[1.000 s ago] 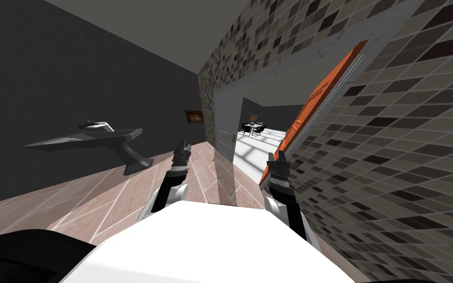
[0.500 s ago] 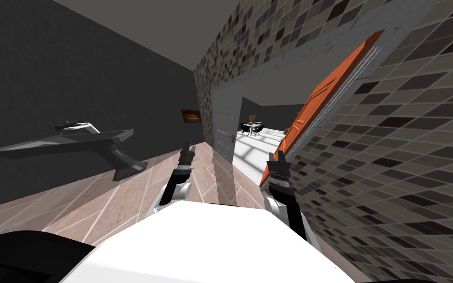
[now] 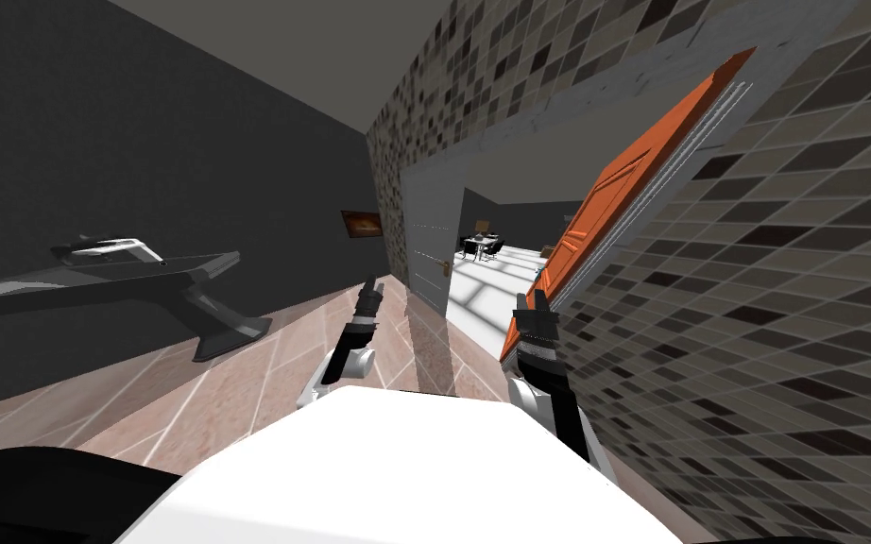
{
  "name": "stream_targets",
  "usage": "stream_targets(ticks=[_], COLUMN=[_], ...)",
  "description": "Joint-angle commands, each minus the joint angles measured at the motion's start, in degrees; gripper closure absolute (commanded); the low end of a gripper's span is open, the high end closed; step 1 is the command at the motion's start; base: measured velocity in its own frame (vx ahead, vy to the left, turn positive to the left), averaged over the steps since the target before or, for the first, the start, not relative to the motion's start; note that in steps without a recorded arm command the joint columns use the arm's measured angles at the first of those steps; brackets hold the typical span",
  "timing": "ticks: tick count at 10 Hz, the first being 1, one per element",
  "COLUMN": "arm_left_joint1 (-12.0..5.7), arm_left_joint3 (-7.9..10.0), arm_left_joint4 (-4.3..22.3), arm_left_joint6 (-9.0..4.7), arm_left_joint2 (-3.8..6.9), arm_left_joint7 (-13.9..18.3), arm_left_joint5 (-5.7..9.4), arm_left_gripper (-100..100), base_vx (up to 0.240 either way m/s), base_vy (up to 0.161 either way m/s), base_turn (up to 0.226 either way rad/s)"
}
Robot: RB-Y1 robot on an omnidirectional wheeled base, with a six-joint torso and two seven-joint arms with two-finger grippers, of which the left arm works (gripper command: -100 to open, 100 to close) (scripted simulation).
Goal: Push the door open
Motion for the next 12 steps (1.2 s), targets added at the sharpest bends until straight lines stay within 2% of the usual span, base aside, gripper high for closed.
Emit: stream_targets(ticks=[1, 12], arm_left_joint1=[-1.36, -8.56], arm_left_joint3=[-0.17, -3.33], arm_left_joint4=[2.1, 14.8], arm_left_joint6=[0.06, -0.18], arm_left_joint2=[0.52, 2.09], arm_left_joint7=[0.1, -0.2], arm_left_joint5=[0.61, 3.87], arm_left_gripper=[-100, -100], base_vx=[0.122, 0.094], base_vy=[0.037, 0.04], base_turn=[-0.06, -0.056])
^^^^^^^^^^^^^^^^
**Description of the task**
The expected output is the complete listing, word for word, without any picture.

**Task output**
[1.000 s ago] 
[0.500 s ago] 
[now] 
{
  "name": "stream_targets",
  "usage": "stream_targets(ticks=[_], COLUMN=[_], ...)",
  "description": "Joint-angle commands, each minus the joint angles measured at the motion's start, in degrees; gripper closure absolute (commanded); the low end of a gripper's span is open, the high end closed; step 1 is the command at the motion's start; base: measured velocity in its own frame (vx ahead, vy to the left, turn positive to the left), averaged over the steps since the target before or, for the first, the start, not relative to the motion's start; note that in steps without a recorded arm command the joint columns use the arm's measured angles at the first of those steps; brackets hold the typical span",
  "timing": "ticks: tick count at 10 Hz, the first being 1, one per element",
  "COLUMN": "arm_left_joint1 (-12.0..5.7), arm_left_joint3 (-7.9..10.0), arm_left_joint4 (-4.3..22.3), arm_left_joint6 (-9.0..4.7), arm_left_joint2 (-3.8..6.9), arm_left_joint7 (-13.9..18.3), arm_left_joint5 (-5.7..9.4), arm_left_gripper (-100..100), base_vx (up to 0.240 either way m/s), base_vy (up to 0.161 either way m/s), base_turn (up to 0.226 either way rad/s)"
}
Robot: RB-Y1 robot on an omnidirectional wheeled base, with a six-joint torso and two seven-joint arms with two-finger grippers, of which the left arm works (gripper command: -100 to open, 100 to close) (scripted simulation).
Goal: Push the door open
Motion for the next 12 steps (1.2 s), targets added at the sharpest bends until straight lines stay within 2% of the usual span, base aside, gripper high for closed.
Emit: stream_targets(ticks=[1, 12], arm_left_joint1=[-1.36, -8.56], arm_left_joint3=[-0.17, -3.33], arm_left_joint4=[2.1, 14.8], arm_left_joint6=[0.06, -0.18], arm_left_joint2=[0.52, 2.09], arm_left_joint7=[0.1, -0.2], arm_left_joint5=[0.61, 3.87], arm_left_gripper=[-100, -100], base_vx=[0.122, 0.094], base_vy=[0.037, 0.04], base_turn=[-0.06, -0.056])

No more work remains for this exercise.